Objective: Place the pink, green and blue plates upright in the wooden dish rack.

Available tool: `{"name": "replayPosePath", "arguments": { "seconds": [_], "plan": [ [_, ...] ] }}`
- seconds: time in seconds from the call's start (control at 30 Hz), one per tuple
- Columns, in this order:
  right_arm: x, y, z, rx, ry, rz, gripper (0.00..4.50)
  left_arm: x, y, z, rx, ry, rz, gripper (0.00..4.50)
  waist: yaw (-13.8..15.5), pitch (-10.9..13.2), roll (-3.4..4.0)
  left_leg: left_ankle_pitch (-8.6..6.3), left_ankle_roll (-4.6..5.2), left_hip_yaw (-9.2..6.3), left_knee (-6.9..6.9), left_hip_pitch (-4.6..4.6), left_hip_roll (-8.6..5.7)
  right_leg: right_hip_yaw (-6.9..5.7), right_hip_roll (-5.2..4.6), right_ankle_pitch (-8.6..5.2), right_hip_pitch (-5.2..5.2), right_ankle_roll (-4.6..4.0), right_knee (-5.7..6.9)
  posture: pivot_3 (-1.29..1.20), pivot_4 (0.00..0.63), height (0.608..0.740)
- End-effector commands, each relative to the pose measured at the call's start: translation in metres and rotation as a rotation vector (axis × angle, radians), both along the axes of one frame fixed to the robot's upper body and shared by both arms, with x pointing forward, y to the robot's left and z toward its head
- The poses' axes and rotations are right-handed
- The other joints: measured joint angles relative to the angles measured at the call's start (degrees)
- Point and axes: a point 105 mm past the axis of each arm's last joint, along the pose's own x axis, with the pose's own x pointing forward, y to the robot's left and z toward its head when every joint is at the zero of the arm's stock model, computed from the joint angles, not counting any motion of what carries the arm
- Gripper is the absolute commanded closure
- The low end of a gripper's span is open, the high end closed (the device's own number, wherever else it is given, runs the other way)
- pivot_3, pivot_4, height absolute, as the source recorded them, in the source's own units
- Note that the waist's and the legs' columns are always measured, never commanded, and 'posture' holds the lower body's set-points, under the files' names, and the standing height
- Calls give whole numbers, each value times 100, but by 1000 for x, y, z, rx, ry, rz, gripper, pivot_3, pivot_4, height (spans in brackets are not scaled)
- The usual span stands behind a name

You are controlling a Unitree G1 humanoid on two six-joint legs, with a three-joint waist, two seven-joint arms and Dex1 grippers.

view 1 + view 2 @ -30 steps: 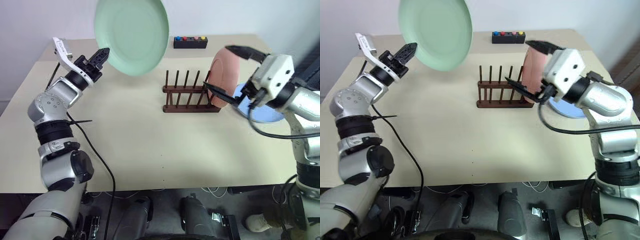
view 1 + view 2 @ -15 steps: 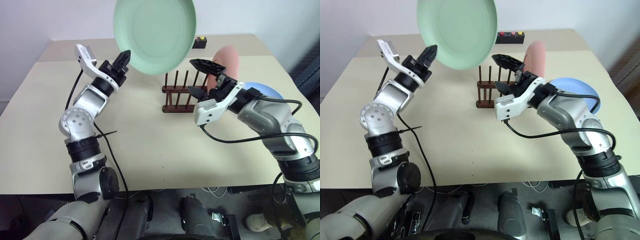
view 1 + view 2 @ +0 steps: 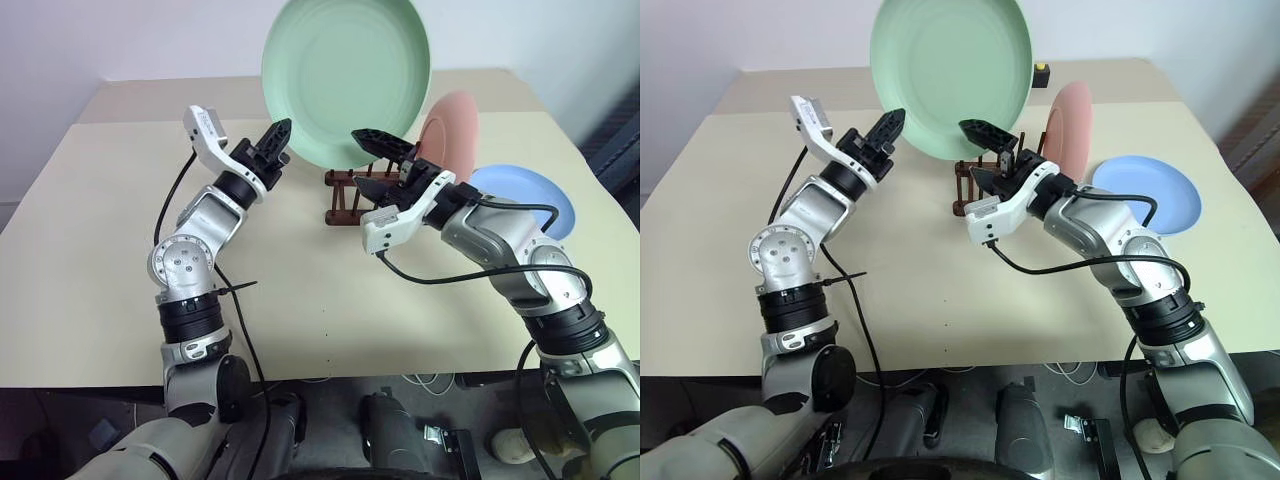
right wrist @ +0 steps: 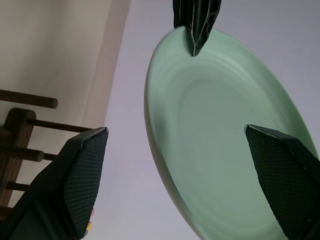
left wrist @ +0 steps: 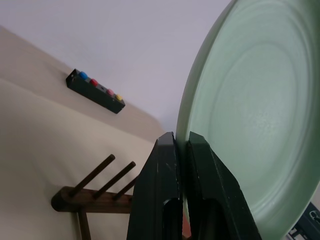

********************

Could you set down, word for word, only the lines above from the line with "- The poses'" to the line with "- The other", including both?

SOLVED EXERCISE ▸
- The poses' axes and rotations are right-handed
- The other joints: measured joint angles relative to the angles measured at the call's start (degrees)

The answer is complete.